*** INPUT DATA ***

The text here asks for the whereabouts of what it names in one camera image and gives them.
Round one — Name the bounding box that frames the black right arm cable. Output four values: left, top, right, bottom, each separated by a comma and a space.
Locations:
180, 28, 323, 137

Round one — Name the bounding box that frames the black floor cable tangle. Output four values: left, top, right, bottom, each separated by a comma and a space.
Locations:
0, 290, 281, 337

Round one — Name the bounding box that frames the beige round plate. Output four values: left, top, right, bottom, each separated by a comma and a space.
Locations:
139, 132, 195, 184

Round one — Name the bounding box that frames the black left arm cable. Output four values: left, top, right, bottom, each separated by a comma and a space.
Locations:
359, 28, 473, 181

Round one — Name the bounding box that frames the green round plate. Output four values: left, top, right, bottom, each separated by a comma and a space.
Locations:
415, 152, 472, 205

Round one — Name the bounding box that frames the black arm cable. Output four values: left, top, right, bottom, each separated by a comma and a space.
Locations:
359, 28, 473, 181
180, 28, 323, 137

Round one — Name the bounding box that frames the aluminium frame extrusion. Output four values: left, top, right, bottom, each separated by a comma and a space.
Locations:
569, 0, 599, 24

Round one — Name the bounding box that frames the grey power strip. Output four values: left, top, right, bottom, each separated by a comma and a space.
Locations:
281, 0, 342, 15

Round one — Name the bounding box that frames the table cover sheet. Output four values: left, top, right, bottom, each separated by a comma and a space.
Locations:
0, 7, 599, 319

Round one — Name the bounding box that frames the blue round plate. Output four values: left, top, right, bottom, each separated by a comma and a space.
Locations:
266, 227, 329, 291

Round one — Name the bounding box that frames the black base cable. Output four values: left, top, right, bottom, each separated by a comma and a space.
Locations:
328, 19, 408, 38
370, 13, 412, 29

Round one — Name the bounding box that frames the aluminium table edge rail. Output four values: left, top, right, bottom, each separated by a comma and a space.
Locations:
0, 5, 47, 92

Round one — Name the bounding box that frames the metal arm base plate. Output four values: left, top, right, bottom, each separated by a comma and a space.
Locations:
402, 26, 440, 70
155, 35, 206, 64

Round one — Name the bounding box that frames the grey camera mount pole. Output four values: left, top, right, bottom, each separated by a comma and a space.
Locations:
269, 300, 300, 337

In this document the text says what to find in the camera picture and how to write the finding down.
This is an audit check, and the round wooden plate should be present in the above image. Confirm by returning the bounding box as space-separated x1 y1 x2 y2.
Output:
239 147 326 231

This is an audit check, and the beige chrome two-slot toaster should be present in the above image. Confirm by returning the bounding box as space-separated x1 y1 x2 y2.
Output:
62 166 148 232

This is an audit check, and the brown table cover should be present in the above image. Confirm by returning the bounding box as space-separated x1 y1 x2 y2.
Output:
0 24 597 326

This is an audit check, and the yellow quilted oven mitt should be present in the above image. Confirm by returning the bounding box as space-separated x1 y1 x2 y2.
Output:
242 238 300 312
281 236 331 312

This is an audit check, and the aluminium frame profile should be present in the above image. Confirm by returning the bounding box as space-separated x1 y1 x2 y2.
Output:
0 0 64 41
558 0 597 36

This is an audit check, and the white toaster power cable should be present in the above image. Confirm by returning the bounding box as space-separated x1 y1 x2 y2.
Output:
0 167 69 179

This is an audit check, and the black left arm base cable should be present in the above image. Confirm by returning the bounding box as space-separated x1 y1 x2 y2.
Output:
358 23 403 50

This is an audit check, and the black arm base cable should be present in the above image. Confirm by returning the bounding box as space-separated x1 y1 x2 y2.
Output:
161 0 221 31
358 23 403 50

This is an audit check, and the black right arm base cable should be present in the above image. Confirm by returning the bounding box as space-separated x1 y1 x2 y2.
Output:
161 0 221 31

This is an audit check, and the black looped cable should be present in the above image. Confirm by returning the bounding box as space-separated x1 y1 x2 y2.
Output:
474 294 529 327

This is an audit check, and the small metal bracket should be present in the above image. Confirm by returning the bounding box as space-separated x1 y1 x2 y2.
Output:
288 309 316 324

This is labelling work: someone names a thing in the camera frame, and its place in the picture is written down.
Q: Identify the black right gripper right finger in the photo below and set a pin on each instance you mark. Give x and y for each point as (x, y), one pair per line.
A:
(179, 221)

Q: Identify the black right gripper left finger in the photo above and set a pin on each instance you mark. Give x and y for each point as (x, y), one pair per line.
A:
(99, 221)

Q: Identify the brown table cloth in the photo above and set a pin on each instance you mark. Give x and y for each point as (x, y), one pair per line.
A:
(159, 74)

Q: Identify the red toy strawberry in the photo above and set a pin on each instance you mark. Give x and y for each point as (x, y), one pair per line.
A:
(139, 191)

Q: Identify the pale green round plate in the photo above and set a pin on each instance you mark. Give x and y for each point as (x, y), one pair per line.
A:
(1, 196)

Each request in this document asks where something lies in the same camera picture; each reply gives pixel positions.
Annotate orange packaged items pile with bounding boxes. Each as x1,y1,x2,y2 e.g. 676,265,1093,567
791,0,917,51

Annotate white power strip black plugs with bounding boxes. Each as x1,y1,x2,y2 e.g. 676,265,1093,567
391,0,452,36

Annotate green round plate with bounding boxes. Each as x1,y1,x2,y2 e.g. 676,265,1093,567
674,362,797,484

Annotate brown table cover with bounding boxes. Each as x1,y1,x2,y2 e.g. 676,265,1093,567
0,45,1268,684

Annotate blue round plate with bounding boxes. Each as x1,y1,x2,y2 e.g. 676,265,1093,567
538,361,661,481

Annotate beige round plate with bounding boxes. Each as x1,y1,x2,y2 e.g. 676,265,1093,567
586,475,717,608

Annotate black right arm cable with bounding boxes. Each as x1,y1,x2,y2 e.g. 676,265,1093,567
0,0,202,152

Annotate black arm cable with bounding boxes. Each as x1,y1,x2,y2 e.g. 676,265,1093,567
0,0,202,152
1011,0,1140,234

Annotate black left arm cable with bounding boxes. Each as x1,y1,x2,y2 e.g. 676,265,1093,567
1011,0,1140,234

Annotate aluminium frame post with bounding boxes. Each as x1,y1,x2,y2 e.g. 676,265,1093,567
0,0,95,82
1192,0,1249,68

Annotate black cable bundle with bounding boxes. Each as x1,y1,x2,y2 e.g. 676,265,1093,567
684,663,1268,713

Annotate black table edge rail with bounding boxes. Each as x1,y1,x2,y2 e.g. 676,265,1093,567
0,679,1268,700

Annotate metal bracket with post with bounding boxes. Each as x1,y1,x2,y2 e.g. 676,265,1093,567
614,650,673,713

*** End of INPUT DATA ***

BRIEF - The entries above should be copied out exactly, with none left out.

EXERCISE RESULT -
The text here asks for the whereabouts of what it names in one camera image and gives them.
Round one — Name the bounding box that frames the black right arm cable. Output four values: left, top, right, bottom, each separated by a comma and a space.
Locations:
180, 28, 323, 137

Round one — Name the bounding box that frames the black floor cable tangle. Output four values: left, top, right, bottom, each separated by a comma and a space.
Locations:
0, 290, 281, 337

Round one — Name the bounding box that frames the beige round plate. Output four values: left, top, right, bottom, each separated by a comma and a space.
Locations:
139, 132, 195, 184

Round one — Name the bounding box that frames the black left arm cable. Output four values: left, top, right, bottom, each separated by a comma and a space.
Locations:
359, 28, 473, 181

Round one — Name the bounding box that frames the green round plate. Output four values: left, top, right, bottom, each separated by a comma and a space.
Locations:
415, 152, 472, 205

Round one — Name the bounding box that frames the black arm cable. Output four values: left, top, right, bottom, each separated by a comma and a space.
Locations:
359, 28, 473, 181
180, 28, 323, 137

Round one — Name the bounding box that frames the aluminium frame extrusion. Output four values: left, top, right, bottom, each separated by a comma and a space.
Locations:
569, 0, 599, 24

Round one — Name the bounding box that frames the grey power strip. Output four values: left, top, right, bottom, each separated by a comma and a space.
Locations:
281, 0, 342, 15

Round one — Name the bounding box that frames the table cover sheet. Output four values: left, top, right, bottom, each separated by a comma and a space.
Locations:
0, 7, 599, 319

Round one — Name the bounding box that frames the blue round plate. Output four values: left, top, right, bottom, each separated by a comma and a space.
Locations:
266, 227, 329, 291

Round one — Name the bounding box that frames the black base cable. Output four values: left, top, right, bottom, each separated by a comma and a space.
Locations:
328, 19, 408, 38
370, 13, 412, 29

Round one — Name the bounding box that frames the aluminium table edge rail. Output four values: left, top, right, bottom, each separated by a comma and a space.
Locations:
0, 5, 47, 92

Round one — Name the bounding box that frames the metal arm base plate. Output four values: left, top, right, bottom, each separated by a comma and a space.
Locations:
402, 26, 440, 70
155, 35, 206, 64

Round one — Name the bounding box that frames the grey camera mount pole. Output four values: left, top, right, bottom, each separated by a comma and a space.
Locations:
269, 300, 300, 337

In this document the text says what to find in the camera picture and how to write the finding down.
This is an audit check, and the round wooden plate should be present in the above image. Confirm by returning the bounding box as space-separated x1 y1 x2 y2.
Output:
239 147 326 231

This is an audit check, and the beige chrome two-slot toaster should be present in the above image. Confirm by returning the bounding box as space-separated x1 y1 x2 y2.
Output:
62 166 148 232

This is an audit check, and the brown table cover should be present in the above image. Confirm by returning the bounding box as space-separated x1 y1 x2 y2.
Output:
0 24 597 326

This is an audit check, and the yellow quilted oven mitt should be present in the above image. Confirm by returning the bounding box as space-separated x1 y1 x2 y2.
Output:
242 238 300 312
281 236 331 312

This is an audit check, and the aluminium frame profile should be present in the above image. Confirm by returning the bounding box as space-separated x1 y1 x2 y2.
Output:
0 0 64 41
558 0 597 36

This is an audit check, and the white toaster power cable should be present in the above image. Confirm by returning the bounding box as space-separated x1 y1 x2 y2.
Output:
0 167 69 179

This is an audit check, and the black left arm base cable should be present in the above image. Confirm by returning the bounding box as space-separated x1 y1 x2 y2.
Output:
358 23 403 50

This is an audit check, and the black arm base cable should be present in the above image. Confirm by returning the bounding box as space-separated x1 y1 x2 y2.
Output:
161 0 221 31
358 23 403 50

This is an audit check, and the black right arm base cable should be present in the above image. Confirm by returning the bounding box as space-separated x1 y1 x2 y2.
Output:
161 0 221 31

This is an audit check, and the black looped cable should be present in the above image. Confirm by returning the bounding box as space-separated x1 y1 x2 y2.
Output:
474 294 529 327

This is an audit check, and the small metal bracket should be present in the above image. Confirm by returning the bounding box as space-separated x1 y1 x2 y2.
Output:
288 309 316 324

This is labelling work: someone names a thing in the camera frame, and its place in the picture is written down.
Q: Identify the black right gripper right finger in the photo below and set a pin on each instance you mark. Give x and y for each point as (x, y), one pair per line.
A:
(179, 221)

Q: Identify the black right gripper left finger in the photo above and set a pin on each instance you mark. Give x and y for each point as (x, y), one pair per line.
A:
(99, 221)

Q: Identify the brown table cloth in the photo above and set a pin on each instance you mark. Give x and y for each point as (x, y), one pair per line.
A:
(159, 74)

Q: Identify the red toy strawberry in the photo above and set a pin on each instance you mark. Give x and y for each point as (x, y), one pair per line.
A:
(139, 191)

Q: Identify the pale green round plate in the photo above and set a pin on each instance you mark. Give x and y for each point as (x, y), one pair per line.
A:
(1, 196)

Each request in this document asks where something lies in the same camera picture; each reply gives pixel positions.
Annotate orange packaged items pile with bounding boxes. Each as x1,y1,x2,y2 e.g. 676,265,1093,567
791,0,917,51

Annotate white power strip black plugs with bounding boxes. Each as x1,y1,x2,y2 e.g. 676,265,1093,567
391,0,452,36

Annotate green round plate with bounding boxes. Each as x1,y1,x2,y2 e.g. 676,265,1093,567
674,362,797,484

Annotate brown table cover with bounding boxes. Each as x1,y1,x2,y2 e.g. 676,265,1093,567
0,45,1268,684

Annotate blue round plate with bounding boxes. Each as x1,y1,x2,y2 e.g. 676,265,1093,567
538,361,661,481

Annotate beige round plate with bounding boxes. Each as x1,y1,x2,y2 e.g. 676,265,1093,567
586,475,717,608

Annotate black right arm cable with bounding boxes. Each as x1,y1,x2,y2 e.g. 676,265,1093,567
0,0,202,152

Annotate black arm cable with bounding boxes. Each as x1,y1,x2,y2 e.g. 676,265,1093,567
0,0,202,152
1011,0,1140,234

Annotate black left arm cable with bounding boxes. Each as x1,y1,x2,y2 e.g. 676,265,1093,567
1011,0,1140,234

Annotate aluminium frame post with bounding boxes. Each as x1,y1,x2,y2 e.g. 676,265,1093,567
0,0,95,82
1192,0,1249,68

Annotate black cable bundle with bounding boxes. Each as x1,y1,x2,y2 e.g. 676,265,1093,567
684,663,1268,713

Annotate black table edge rail with bounding boxes. Each as x1,y1,x2,y2 e.g. 676,265,1093,567
0,679,1268,700

Annotate metal bracket with post with bounding boxes. Each as x1,y1,x2,y2 e.g. 676,265,1093,567
614,650,673,713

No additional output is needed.